Mike Ingham provides an invaluable service as my financial adviser. He has sorted my financial life out, got me back on track and continues to provide the most amazing prompt service for any slight problem, query or issue I may have. Mike is just a phone call or email away and always responds in his very professional, courteous, friendly manner. I would highly recommend Mike to anyone seeking financial advice, whether it just be to sort them out in the short term or to give long term financial guidance and management.
David is 61 and retired a few years ago from his job in the “corporate world”. He now juggles his time between golf, volunteering at his favourite charity and some part time consulting work. His wife Louise is thinking about stopping work altogether. Their children are now financially independent and Louise is looking forward to travelling with David while they are fit and healthy.
David and Louise have been asking themselves a few important questions
- Will their investment nest egg last them throughout their retirement years?
- How much of their savings can they afford to drawdown each year?
- Can they afford their travel plans?
- What is the best strategy for their super and other investment assets when they retire?
- Will they be eligible for the Age pension or health care and other Centrelink benefits?
How we can help
We evaluate David and Louise’s cashflow requirements in retirement and we develop retirement income projections to get a better understanding of how long their investment wealth might last under various scenarios involving different lump sum and pension income withdrawals and using different investment return assumptions. We discuss a range of smart super and pension strategies to build and preserve their wealth and their entitlement to Centrelink pension and health care benefits.

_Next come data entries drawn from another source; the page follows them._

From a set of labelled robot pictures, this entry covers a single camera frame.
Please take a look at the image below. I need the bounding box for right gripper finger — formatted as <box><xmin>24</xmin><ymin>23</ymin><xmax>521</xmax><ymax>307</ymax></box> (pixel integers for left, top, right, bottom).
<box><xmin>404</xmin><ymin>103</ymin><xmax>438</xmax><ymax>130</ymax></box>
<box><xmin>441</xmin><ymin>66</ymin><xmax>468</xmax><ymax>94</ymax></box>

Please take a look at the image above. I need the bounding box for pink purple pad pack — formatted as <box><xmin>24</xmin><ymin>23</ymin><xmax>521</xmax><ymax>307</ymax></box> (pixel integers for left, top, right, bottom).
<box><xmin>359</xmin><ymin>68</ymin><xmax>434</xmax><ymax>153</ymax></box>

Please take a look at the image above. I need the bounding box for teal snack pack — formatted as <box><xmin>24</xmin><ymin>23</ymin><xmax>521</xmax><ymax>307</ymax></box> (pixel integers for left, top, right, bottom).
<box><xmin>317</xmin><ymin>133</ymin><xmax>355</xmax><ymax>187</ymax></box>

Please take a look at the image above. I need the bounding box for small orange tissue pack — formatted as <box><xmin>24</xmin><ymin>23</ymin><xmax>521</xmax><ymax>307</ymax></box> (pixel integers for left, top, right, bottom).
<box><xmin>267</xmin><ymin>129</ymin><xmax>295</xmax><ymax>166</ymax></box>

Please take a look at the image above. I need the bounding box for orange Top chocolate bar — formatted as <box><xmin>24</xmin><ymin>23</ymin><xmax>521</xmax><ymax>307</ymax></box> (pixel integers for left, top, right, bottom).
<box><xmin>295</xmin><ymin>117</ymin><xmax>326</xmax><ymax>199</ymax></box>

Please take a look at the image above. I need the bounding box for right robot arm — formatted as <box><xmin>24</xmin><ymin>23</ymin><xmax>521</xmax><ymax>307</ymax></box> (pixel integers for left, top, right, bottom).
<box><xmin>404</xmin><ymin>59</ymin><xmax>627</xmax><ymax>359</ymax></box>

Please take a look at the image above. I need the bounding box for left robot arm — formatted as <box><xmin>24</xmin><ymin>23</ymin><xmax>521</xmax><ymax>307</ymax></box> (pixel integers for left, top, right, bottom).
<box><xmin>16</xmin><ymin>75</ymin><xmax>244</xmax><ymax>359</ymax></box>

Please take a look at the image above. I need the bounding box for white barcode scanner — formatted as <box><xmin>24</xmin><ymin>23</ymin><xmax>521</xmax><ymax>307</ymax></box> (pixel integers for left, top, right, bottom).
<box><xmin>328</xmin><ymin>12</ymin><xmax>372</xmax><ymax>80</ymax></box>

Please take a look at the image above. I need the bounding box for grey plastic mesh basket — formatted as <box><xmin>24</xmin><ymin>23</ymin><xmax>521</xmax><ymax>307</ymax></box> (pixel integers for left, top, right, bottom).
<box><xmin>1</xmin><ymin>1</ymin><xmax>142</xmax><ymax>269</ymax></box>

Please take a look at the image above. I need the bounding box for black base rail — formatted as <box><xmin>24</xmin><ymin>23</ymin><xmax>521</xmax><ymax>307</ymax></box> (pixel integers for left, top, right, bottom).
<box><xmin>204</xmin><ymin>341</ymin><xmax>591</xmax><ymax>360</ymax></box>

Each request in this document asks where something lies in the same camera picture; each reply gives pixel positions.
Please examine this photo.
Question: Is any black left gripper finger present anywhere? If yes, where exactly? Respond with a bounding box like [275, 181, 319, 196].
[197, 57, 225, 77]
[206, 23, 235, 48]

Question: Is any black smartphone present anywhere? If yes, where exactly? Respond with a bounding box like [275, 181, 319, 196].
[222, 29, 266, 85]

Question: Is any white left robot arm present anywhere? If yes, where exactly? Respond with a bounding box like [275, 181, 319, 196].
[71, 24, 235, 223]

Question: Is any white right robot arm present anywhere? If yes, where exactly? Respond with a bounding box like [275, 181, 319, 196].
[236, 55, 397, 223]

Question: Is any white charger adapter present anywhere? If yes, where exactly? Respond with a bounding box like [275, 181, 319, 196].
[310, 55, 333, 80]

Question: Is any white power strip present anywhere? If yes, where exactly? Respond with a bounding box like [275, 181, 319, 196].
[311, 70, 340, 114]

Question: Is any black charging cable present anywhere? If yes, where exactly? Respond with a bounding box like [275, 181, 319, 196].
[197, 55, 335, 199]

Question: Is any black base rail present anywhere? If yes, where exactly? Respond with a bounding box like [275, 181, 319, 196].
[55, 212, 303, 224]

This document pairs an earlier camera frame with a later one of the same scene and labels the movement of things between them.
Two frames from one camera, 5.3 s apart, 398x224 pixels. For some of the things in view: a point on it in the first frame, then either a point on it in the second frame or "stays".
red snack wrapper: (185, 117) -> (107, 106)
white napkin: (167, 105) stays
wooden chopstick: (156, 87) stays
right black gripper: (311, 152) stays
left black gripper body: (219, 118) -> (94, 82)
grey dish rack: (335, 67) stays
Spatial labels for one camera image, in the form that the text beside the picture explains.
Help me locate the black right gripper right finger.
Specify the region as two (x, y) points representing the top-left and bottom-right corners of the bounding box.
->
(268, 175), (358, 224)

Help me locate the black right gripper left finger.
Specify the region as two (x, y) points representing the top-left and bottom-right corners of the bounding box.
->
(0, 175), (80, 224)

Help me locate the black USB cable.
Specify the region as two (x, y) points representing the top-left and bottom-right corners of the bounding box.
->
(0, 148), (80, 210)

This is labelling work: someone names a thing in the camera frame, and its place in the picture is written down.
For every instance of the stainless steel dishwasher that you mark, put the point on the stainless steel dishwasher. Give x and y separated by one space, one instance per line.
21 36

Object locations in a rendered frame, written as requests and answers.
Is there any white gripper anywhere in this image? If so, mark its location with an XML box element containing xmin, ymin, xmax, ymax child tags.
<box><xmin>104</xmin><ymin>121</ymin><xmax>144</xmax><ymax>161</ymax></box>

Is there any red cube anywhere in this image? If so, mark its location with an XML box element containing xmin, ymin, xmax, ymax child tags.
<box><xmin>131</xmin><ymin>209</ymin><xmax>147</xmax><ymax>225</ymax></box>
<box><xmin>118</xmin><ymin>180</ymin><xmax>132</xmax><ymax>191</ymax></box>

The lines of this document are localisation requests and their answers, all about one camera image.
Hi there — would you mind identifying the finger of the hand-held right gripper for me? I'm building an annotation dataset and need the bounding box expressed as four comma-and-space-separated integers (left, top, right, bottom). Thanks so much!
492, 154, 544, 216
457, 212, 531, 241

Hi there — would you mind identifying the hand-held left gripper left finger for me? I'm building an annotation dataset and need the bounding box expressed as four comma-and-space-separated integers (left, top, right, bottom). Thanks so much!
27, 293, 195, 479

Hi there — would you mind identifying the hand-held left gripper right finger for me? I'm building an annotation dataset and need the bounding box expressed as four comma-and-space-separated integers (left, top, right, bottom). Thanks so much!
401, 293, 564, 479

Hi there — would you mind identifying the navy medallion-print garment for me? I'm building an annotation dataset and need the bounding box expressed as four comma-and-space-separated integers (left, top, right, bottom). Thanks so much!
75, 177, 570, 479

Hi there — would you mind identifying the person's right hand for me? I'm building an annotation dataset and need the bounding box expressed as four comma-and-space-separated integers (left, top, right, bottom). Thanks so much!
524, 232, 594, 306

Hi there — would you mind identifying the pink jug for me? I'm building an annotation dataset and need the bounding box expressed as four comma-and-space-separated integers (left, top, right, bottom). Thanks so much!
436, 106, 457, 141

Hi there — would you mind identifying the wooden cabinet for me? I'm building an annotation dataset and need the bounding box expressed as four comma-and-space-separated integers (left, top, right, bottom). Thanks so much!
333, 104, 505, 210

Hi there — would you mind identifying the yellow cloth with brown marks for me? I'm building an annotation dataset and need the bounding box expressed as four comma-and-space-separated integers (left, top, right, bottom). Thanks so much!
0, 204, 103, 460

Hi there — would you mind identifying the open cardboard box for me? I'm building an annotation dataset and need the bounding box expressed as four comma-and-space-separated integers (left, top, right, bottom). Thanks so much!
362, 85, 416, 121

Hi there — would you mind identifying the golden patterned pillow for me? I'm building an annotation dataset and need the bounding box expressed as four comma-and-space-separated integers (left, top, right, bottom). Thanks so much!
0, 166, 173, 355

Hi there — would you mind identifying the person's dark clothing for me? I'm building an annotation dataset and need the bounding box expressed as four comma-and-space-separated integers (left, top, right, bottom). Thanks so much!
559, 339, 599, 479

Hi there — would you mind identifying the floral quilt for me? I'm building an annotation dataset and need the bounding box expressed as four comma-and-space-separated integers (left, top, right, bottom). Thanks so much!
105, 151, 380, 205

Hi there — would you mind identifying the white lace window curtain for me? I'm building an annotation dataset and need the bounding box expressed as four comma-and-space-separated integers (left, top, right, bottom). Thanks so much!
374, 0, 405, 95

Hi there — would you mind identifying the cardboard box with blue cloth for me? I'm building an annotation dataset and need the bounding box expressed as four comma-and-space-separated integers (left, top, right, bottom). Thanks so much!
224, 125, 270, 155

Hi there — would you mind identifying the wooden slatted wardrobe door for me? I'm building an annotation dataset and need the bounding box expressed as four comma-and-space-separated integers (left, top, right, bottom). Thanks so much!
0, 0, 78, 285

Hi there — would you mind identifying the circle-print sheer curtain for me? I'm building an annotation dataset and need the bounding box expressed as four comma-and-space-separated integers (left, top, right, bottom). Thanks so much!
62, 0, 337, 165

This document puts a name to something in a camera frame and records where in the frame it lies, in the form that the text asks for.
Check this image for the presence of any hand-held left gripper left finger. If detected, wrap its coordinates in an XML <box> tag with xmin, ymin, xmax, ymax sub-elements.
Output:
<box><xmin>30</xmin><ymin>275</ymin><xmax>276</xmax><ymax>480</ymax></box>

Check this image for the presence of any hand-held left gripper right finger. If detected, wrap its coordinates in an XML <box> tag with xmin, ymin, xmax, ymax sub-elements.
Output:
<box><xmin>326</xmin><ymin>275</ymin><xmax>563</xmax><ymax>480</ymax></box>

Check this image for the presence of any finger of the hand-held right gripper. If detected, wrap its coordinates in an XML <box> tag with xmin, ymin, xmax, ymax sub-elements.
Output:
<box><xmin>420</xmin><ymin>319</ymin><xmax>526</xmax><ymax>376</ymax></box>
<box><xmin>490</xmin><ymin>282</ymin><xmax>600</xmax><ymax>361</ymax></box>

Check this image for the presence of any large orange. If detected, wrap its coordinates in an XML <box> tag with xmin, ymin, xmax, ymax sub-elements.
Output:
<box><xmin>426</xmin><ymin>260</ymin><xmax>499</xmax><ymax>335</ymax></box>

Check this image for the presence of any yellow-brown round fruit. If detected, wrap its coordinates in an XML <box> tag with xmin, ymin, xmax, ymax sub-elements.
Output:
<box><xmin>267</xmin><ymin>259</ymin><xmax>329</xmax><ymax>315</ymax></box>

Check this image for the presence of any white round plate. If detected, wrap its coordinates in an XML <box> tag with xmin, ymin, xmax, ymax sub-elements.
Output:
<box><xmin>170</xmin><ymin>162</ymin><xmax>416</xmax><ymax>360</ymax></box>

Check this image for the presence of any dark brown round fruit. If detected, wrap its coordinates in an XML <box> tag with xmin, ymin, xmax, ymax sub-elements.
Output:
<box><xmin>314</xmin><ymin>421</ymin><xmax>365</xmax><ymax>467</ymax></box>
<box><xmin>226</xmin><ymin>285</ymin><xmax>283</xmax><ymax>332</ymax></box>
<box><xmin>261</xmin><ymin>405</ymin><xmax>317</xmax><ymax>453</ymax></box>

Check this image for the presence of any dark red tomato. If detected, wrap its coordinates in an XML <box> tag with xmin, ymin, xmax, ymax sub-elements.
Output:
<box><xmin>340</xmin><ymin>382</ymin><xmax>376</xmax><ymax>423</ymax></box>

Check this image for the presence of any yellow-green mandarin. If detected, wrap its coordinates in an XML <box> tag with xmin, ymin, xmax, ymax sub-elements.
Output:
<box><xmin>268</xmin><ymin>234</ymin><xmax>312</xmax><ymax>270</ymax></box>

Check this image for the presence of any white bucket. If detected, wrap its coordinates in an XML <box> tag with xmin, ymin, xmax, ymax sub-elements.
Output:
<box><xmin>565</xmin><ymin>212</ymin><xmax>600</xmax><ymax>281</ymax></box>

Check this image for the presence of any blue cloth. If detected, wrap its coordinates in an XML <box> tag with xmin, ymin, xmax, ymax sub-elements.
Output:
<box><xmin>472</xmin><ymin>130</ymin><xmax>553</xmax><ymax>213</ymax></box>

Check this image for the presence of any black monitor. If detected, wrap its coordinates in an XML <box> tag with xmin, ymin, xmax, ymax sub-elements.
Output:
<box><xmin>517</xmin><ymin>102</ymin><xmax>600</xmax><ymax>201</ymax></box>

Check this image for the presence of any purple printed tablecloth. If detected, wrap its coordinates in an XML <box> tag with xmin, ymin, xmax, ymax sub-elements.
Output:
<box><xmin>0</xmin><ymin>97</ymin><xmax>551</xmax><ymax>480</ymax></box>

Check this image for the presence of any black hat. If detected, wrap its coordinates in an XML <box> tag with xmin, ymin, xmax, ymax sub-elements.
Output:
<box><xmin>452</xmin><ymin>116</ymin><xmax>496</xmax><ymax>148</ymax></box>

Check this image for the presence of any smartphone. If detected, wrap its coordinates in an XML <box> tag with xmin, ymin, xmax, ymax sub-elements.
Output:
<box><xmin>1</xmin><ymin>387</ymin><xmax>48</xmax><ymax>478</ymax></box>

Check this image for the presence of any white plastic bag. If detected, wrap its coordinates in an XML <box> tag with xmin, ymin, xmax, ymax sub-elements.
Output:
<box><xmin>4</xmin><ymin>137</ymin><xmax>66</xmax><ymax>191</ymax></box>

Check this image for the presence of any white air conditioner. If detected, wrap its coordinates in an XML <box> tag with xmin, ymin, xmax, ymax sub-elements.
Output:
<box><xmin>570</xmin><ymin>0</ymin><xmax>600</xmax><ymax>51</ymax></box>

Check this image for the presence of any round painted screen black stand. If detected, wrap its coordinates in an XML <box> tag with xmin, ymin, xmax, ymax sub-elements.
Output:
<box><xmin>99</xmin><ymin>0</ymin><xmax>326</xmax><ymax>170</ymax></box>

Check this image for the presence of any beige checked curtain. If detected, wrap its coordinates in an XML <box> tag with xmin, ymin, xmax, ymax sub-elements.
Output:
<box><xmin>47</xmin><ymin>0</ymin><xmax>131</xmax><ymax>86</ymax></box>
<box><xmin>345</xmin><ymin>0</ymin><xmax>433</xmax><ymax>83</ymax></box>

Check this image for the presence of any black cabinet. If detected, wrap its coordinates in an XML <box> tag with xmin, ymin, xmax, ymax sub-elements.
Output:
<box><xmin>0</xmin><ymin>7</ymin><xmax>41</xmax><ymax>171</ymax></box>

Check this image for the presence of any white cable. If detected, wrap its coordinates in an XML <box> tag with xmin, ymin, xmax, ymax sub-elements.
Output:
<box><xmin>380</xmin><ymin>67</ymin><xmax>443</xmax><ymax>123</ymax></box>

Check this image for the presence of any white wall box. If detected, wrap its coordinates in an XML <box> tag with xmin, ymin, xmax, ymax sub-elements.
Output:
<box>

We prepare written financial advice with specific recommendations. We implement changes to their investment strategies to better protect and grow their retirement funds. We arrange for them to update their estate planning documentation with their super fund and their solicitor.
How David and Louise benefit
David and Louise feel confident that their investments are structured in a way that can maximise their financial position and provide a tax effective income throughout their retirement years.
Terry and Jane have had a self-managed super fund for several years but in recent times it has been pretty much dormant. Their fund now mainly holds cash and a few term deposits. They have become increasingly nervous about making new investments since the Global Financial Crisis began several years ago. Terry and Jane own the shop premises from which they operate their interior design business. Retirement is still at least a decade away but in the meantime they are keen to grow their retirement savings so they can enjoy a comfortable lifestyle when they do retire.
How we can help?
We work with Terry and Jane to identify their lifestyle and financial objectives and to better understand how their SMSF might help them achieve them. We present a range of smart investment strategies for discussion. For example, we explain to Terry and Jane how their SMSF could either buy their shop premises and pay them cash or they could transfer it into their SMSF as super contributions.
We help Terry and Jane formulate a new investment strategy for their super fund. Their new investment strategy provides a framework for making sound investment decisions for their fund. We prepare written financial advice with recommendations about new strategies and investment changes. Terry and Jane agree to proceed and we then project manage the implementation of our recommended changes.
Terry and Jane make new binding death benefit nominations and have their wills and Enduring Powers of Attorney updated. When they turn 60, they will each commence tax free pensions from their super benefits in the SMSF.
How Terry and Jane benefit?
Terry and Jane’s SMSF is now regularly investing in new defensive and growth investments in accordance with a clearly articulated investment strategy. They feel assured that their retirement savings are now on track to provide their desired retirement income.
Terry and Jane are minimising their personal tax by making tax deductible contributions to their SMSF. They are also relieved to know their family’s future is protected as a result of the personal insurance cover now owned and funded by their SMSF. They now have the peace of mind of knowing that their intended beneficiaries will receive their super and other assets in a tax effective way after their death.